Rather, it seems like we should write:

(alias $instance "export" (func $f))

where the $instance "export" fields of an alias are analogous to the "f" field of an import.

Does that make sense?

That sounds great to me 👍

Cool, thanks. (I think @rossberg is out until the new year, so I'll forge ahead with this understanding, but happy to adjust later.)

Ok, so getting to parentouter aliases (#20), it seems like they'd maybe look like:

(alias (outer $module $def) (type $f))

But now the symmetry with imports seems weaker, so I wonder if maybe I should abandon trying to maintain that. Also, I keep coming back to the feeling that it's asymmetric to have $instance "export", not being wrapped in parens, while having (outer $module $id) wrapped in parens when these are two symmetric kinds of aliases.

From first principles, something like this seems most symmetric:

(alias (type $t1 (export $instance "T")))
(alias (type $t2 (outer $module $T)))
(alias (module $m1 (export $instance "M")))
(alias (module $m2 (outer $module $M)))

But does the inline-alias sugar become ((func (export $instance "foo")))? That seems pretty verbose. My inclination for #20 is to say that we keep the ability for $foo to simply refer directly to enclosing scopes, so we don't need the export/outer distinction in the sugar and we can stay with (func $instance "foo"), as suggested above. But I wonder if that's too irregular? 🤷

What you're proposing for the updated syntax makes sense to me. A foray into the implementation in bytecodealliance/wasm-tools#176 left me feeling (alias 0 "foo" (func)) was pretty alien syntax, whereas (alias (func (export 0 "func"))) seems a bit clearer.
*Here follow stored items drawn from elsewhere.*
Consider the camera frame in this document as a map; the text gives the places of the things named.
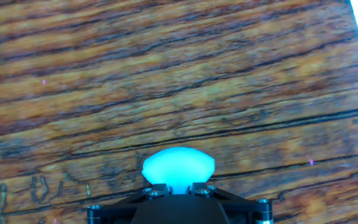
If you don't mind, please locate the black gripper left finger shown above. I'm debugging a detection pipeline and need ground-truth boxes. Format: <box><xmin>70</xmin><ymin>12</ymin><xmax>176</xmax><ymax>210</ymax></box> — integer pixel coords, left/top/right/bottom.
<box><xmin>87</xmin><ymin>184</ymin><xmax>171</xmax><ymax>224</ymax></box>

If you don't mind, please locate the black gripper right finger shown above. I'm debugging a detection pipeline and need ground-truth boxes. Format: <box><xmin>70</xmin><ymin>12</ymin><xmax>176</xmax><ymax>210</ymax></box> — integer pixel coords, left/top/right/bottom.
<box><xmin>191</xmin><ymin>182</ymin><xmax>273</xmax><ymax>224</ymax></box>

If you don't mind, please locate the white rectangular sponge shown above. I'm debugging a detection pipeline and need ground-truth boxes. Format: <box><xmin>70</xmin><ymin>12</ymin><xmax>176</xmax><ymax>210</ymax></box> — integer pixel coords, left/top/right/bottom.
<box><xmin>141</xmin><ymin>146</ymin><xmax>216</xmax><ymax>195</ymax></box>

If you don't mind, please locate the wood grain table mat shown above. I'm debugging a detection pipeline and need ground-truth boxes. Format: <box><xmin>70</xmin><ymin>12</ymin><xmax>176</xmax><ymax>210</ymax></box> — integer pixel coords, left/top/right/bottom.
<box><xmin>0</xmin><ymin>0</ymin><xmax>358</xmax><ymax>224</ymax></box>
In thinking about this though I personally warmed up quite a lot to a syntactic construct that implied sugar, rather than implicitly pulling in $foo from the parent, for example. Selfishly it makes the text parser much easier to understand but I also found it was easy to forget that something was referenced from the parent or reference something from there by accident.
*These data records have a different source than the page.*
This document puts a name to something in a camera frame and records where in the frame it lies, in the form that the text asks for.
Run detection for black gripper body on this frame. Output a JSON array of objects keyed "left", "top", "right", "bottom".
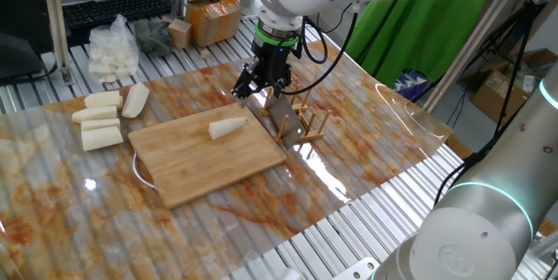
[{"left": 250, "top": 38, "right": 303, "bottom": 88}]

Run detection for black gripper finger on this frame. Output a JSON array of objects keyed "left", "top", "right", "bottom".
[
  {"left": 274, "top": 66, "right": 295, "bottom": 95},
  {"left": 230, "top": 62, "right": 263, "bottom": 109}
]

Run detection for steel cleaver knife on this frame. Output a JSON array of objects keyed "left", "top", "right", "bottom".
[{"left": 250, "top": 90, "right": 306, "bottom": 149}]

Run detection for tapered white radish piece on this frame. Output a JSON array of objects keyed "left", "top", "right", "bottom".
[{"left": 208, "top": 116, "right": 250, "bottom": 141}]

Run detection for plastic bag of radish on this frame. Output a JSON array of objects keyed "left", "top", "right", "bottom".
[{"left": 88, "top": 13, "right": 140, "bottom": 84}]

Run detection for wooden peg rack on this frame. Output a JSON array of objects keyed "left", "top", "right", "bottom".
[{"left": 259, "top": 83, "right": 331, "bottom": 144}]

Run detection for taped cardboard box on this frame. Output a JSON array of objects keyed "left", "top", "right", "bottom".
[{"left": 185, "top": 0, "right": 243, "bottom": 48}]

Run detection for small cardboard cube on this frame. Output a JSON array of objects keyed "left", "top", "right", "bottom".
[{"left": 167, "top": 18, "right": 193, "bottom": 50}]

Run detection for wooden cutting board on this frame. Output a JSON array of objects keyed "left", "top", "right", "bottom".
[{"left": 127, "top": 103, "right": 288, "bottom": 210}]

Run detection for grey green cloth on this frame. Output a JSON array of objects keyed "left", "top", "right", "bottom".
[{"left": 133, "top": 18, "right": 174, "bottom": 58}]

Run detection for blue patterned bag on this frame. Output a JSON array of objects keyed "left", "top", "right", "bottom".
[{"left": 391, "top": 69, "right": 431, "bottom": 102}]

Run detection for green fabric backdrop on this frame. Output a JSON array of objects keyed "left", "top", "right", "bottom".
[{"left": 344, "top": 0, "right": 492, "bottom": 88}]

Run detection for black computer keyboard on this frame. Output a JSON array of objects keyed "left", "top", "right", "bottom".
[{"left": 61, "top": 0, "right": 174, "bottom": 31}]

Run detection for open cardboard box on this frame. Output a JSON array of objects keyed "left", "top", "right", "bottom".
[{"left": 470, "top": 48, "right": 558, "bottom": 126}]

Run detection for marble pattern plastic mat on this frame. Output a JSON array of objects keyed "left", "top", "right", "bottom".
[{"left": 0, "top": 39, "right": 454, "bottom": 280}]

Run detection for black tripod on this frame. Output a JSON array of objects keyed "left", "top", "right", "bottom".
[{"left": 479, "top": 0, "right": 538, "bottom": 150}]

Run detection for black computer monitor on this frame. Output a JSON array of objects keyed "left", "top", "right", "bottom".
[{"left": 0, "top": 0, "right": 56, "bottom": 83}]

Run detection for black camera cable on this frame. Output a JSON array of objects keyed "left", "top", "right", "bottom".
[{"left": 300, "top": 16, "right": 329, "bottom": 65}]

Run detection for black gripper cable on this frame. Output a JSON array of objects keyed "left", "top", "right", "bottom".
[{"left": 278, "top": 3, "right": 359, "bottom": 96}]

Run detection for black arm base cable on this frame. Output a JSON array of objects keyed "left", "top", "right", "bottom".
[{"left": 433, "top": 122, "right": 480, "bottom": 207}]

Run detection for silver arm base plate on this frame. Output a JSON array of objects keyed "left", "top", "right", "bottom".
[{"left": 330, "top": 256, "right": 380, "bottom": 280}]
For the shorthand syntax, I liked the (func $instance "export") suggestion personally, with something like (type outer $module $modules_name) for parent aliases? I don't feel too compelled to a have too much symmetry here personally.

Ok, thanks for the feedback. So then perhaps these as the explicit aliases:

(alias (type $t1 $instance "T"))
(alias (type $t2 outer $module $T))
(alias (module $m1 $instance "M"))
(alias (module $m2 outer $module $M))

and then, as the inline sugar, (func $instance "export") and (type outer $module $type)?

Sounds and looks reasonable to me!

Fixed with #26